I sympathize with the professor who used the cell phone jammer. Do you?
Having spent the week with five teenagers in the mountains of New Hampshire, I sympathize with the teacher from Florida who used a cell phone signal jammer to block student phones in class from paying attention.
The jammer had Professor Dean Liptak from Fivay High School in Pasco County suspended without pay for five days. It is illegal to use a jammer as the teacher learned after Verizon visited the school.
The jammer blocked communication with the Fivay High campus cell tower, and both the service provider and the school were concerned about the security issues. Liptak bought the jammer online and thought it was legal to use it.
According to WTSP-TV:
Liptak told the district he only thought the cell phone jammer would impact his class and force his students to put their phones down and be careful.
“Verizon had come to the school saying someone had a jamming device, because cell phone service was down in the area,” says Linda Cobbe, spokeswoman for the Pasco County School District.
Cobbe says Liptak's jamming device blocked communication with the cell tower on the Fivay High campus. "The consequences could have been dire, had he jammed the signal so that 911 calls could be made.
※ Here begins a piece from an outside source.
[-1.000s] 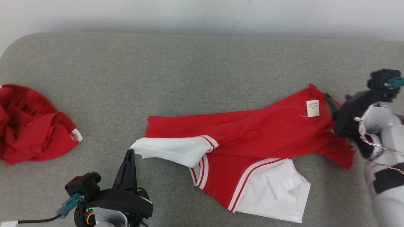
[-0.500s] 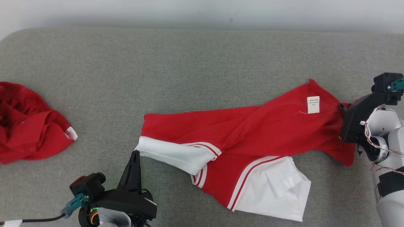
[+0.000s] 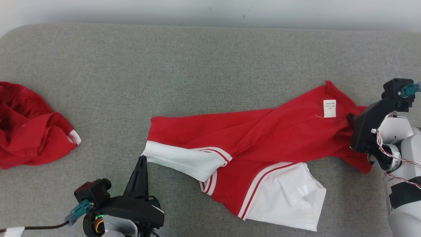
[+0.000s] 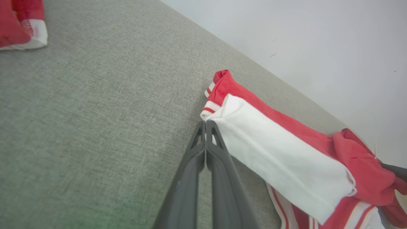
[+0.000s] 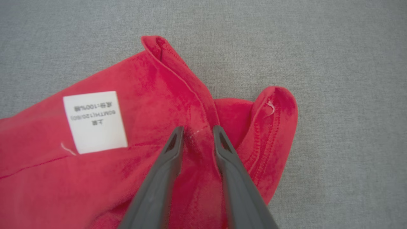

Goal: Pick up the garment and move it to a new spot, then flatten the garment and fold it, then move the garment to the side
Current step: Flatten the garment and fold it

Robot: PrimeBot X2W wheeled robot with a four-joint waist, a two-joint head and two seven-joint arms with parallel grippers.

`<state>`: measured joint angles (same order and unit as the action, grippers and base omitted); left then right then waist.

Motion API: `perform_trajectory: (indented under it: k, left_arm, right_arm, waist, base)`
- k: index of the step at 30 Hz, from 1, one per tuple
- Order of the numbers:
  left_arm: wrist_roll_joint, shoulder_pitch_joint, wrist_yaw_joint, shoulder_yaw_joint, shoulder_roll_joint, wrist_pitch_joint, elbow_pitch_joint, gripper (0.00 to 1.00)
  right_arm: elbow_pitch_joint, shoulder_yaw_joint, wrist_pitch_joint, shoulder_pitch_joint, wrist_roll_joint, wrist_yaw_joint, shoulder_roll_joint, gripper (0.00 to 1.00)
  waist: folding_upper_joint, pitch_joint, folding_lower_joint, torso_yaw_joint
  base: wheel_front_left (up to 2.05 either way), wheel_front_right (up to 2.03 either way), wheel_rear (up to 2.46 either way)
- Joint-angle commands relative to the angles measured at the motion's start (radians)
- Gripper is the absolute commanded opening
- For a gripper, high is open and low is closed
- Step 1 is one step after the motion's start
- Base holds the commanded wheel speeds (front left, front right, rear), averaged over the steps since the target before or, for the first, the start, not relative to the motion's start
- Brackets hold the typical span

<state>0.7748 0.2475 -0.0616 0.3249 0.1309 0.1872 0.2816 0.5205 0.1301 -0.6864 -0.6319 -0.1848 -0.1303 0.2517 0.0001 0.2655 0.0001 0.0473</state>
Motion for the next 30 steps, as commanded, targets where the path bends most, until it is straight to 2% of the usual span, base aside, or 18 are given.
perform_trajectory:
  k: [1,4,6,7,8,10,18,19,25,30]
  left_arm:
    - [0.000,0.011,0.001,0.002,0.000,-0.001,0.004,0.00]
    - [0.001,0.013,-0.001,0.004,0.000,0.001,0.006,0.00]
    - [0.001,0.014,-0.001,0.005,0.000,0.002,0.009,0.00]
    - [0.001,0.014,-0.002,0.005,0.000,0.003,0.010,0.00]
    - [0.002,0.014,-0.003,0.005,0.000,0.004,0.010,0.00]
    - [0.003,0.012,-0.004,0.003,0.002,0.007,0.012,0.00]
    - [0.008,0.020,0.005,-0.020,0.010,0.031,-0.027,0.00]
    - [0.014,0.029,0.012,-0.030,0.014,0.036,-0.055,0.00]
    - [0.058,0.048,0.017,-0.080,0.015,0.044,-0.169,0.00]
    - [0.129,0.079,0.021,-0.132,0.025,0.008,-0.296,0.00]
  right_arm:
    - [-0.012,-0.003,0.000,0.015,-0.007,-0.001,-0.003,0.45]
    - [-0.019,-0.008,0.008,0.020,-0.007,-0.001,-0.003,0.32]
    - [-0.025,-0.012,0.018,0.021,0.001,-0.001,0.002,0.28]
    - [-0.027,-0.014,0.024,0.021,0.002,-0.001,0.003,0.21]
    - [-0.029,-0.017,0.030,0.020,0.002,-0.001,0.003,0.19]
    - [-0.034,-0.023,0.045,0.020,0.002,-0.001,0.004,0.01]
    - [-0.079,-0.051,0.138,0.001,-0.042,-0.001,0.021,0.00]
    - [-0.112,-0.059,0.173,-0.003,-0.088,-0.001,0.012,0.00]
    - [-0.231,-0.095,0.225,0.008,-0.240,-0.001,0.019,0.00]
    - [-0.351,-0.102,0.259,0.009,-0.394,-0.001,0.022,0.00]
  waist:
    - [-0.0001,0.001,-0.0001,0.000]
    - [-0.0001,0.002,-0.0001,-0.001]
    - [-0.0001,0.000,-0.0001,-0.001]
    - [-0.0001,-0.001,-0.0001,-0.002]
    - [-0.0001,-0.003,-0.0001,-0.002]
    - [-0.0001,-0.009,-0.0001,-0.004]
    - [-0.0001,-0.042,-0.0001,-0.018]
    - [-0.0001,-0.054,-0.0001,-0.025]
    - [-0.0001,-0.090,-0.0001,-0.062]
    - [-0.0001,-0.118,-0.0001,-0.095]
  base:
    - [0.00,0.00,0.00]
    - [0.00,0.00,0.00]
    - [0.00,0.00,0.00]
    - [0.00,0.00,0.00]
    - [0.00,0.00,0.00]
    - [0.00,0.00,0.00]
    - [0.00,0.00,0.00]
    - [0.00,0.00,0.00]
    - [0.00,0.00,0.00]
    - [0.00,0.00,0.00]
It would affect an emergency at the school," Cobbe says.
Schools argue that they must allow students to bring cell phones to class because parents believe phones are necessary and promote safety.
But a new study from Britain indicates that phones in classrooms are compromising learning, especially among the lowest-achieving pupils.
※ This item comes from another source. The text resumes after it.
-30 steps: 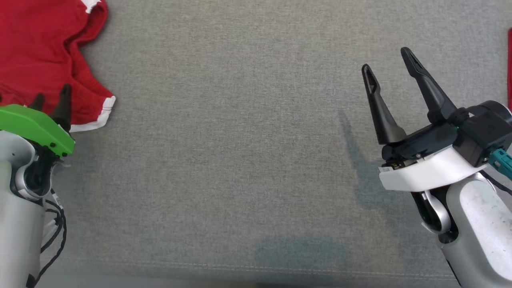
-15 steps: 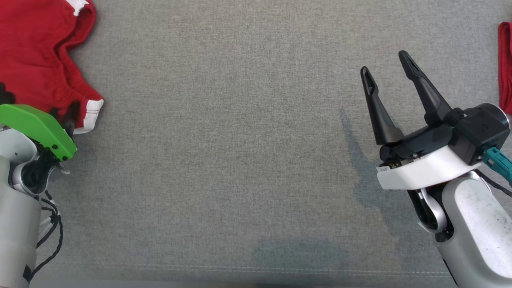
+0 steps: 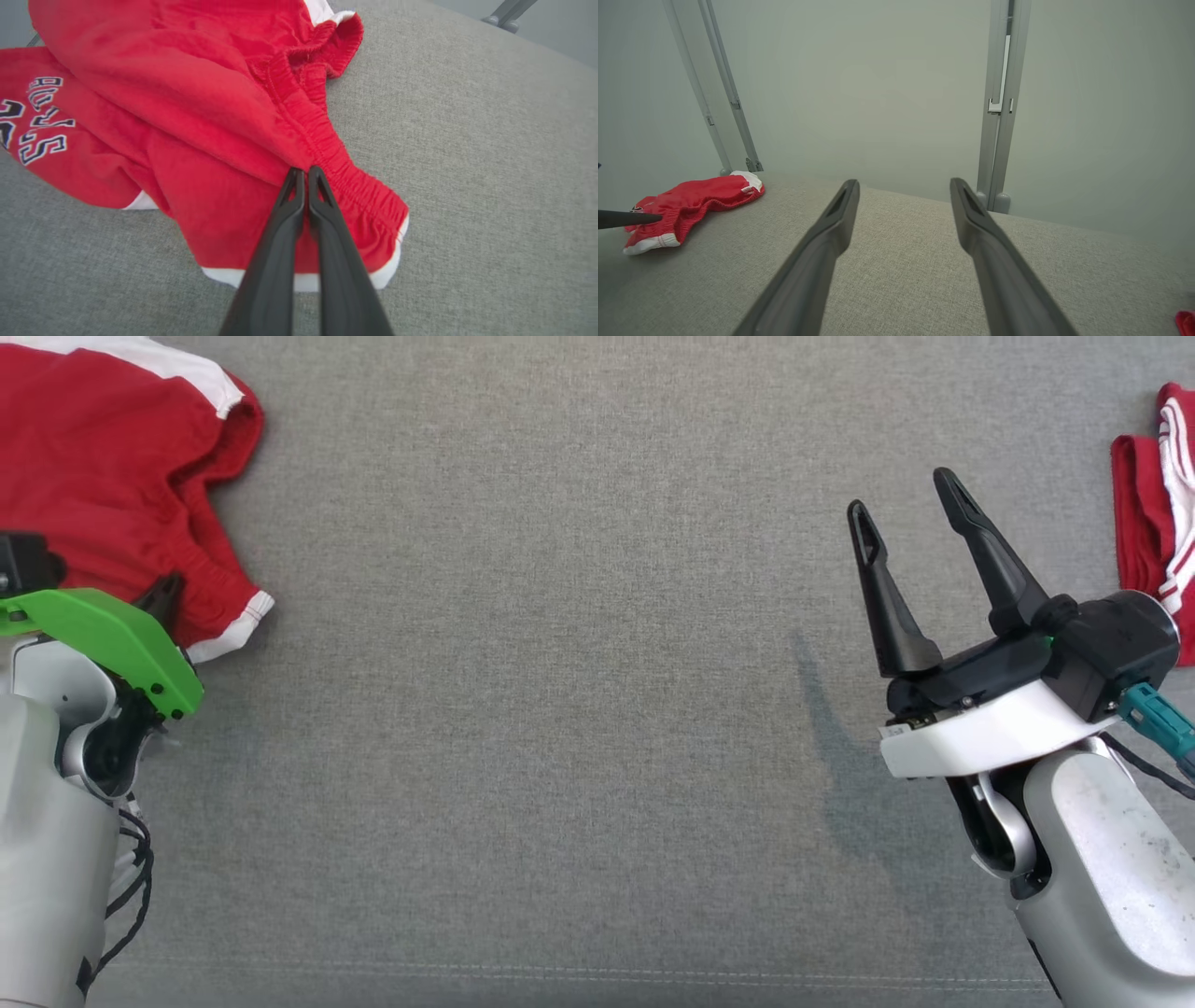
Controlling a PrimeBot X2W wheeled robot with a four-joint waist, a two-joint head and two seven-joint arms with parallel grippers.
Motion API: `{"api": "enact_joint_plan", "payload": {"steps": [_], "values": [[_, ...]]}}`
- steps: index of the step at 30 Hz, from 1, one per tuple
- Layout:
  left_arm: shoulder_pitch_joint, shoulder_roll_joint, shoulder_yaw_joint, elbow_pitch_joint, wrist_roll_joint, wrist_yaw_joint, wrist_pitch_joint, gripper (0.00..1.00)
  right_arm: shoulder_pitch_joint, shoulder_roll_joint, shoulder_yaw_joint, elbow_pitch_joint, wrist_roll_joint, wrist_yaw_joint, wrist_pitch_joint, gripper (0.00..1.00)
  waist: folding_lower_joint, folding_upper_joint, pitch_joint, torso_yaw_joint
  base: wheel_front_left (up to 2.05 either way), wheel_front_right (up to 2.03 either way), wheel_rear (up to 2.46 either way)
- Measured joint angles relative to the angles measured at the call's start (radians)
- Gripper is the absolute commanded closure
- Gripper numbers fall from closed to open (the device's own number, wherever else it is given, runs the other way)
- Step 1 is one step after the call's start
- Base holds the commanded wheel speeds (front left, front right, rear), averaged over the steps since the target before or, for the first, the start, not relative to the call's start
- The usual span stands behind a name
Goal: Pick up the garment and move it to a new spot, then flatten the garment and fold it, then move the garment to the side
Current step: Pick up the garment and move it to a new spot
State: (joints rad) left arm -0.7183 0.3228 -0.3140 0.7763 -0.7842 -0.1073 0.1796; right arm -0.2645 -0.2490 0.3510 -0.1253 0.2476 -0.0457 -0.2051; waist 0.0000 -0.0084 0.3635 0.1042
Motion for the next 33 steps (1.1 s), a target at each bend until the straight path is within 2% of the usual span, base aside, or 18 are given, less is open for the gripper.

Released in May, the study states:
There are debates in many countries about how schools should address the cell phone problem. Some argue for a total ban while others encourage the use of cell phones as a teaching tool in classrooms. This debate was recently seen with the Mayor of New York removing a 10-year ban on phones in schools in March 2019, stating that the abolition has the potential to reduce inequality (Sandoval et al, 2019).2 Despite the he heavy use of mobile phones by students and the heated debate on how to deal with them, the impact of mobile phones on the performance of secondary school students has not yet been studied academically. In this article, we estimate the effect of schools banning cellphones on student achievement.
We find that following a phone ban, student test scores improve by 6.41% of a standard deviation. Our results indicate that there are no significant gains in student performance if a ban is not widely observed. Furthermore, this effect is caused by the most disadvantaged and low-performing students. Students in the bottom quartile of past performance gain 14.23% of a standard deviation, while students in the top quartile are neither positively nor negatively affected by a phone ban. The results suggest that low-performing students are more likely to be distracted by the presence of mobile phones, while high-performing students can concentrate in class, regardless of mobile phone policy. Schools could significantly reduce the academic achievement gap by banning cell phone use in schools, and therefore by allowing phones in New York schools could unintentionally increase achievement inequities. We include several robustness checks such as an event study, placebo bans, a test for changes in student admissions, and a range of alternative outcome measures.
Schools that restrict access to cell phones subsequently experience improved test scores. However, these results do not rule out the possibility that mobile phones can be a useful learning tool if their use is properly structured.